Амьет Олсун принадлежал ко второй группе. Все эти годы он с грустью вспоминал о своем деревянном домике на побережье Средиземного моря, о розах в саду и о беседке, увитой виноградными лозами. Амьет был известным археологом, он никогда бы не оставил Землю и свой сад, если бы случайно не оказался в тот момент в составе экспедиции на Марс, призванной исследовать самый высокий в солнечной системе вулкан Олимп в поисках памятников древне-фаэтонской цивилизации. Экспедиция в итоге получилась удачной, археологи обнаружили несколько архаичных межзвездных порталов, занесенных песками времени, а Амьет Олсун, как и его коллеги, построил успешную карьеру в университетах ближнего сектора галактики, давая лекции о своих открытиях и перемещаясь с одной планеты на другую. Но все эти годы ему снился его розовый сад и мягкий соленый воздух, такой густой, будто можно его съесть, как пирожное.
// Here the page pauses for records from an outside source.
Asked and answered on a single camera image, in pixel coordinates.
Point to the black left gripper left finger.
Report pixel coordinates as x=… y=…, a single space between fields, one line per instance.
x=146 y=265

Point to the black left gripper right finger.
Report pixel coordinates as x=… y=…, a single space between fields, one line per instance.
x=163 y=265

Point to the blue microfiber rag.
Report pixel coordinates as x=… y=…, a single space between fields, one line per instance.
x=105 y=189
Поэтому Амьет одним из первых приобрел себе двухнедельный тур на Землю, с тайной надеждой найти свой домик с садом в целости и сохранности и остаться там доживать свою старость.
Домик оказался неразрушенным, правда, в нем перегорели почти все электроприборы, которые были подключены к сети во время блэкаута. Уцелел только симулятор миров с очками виртуальной реальности производства компании InnerVoice, который пылился в углу с тех пор, как дочь Амьета выросла и уехала учиться межзвездной экономике в университет Альфа-Центавры. Правда, ящик с флешками для симулятора миров стоял прямо в том углу, где в крыше образовалась протечка, ящик наполовину заполнился водой и все флешки оказались безнадежно испорчены. Амьет решил при случае раздобыть парочку, чтобы окунуться в воспоминания своей молодости, и задвинул установку поглубже.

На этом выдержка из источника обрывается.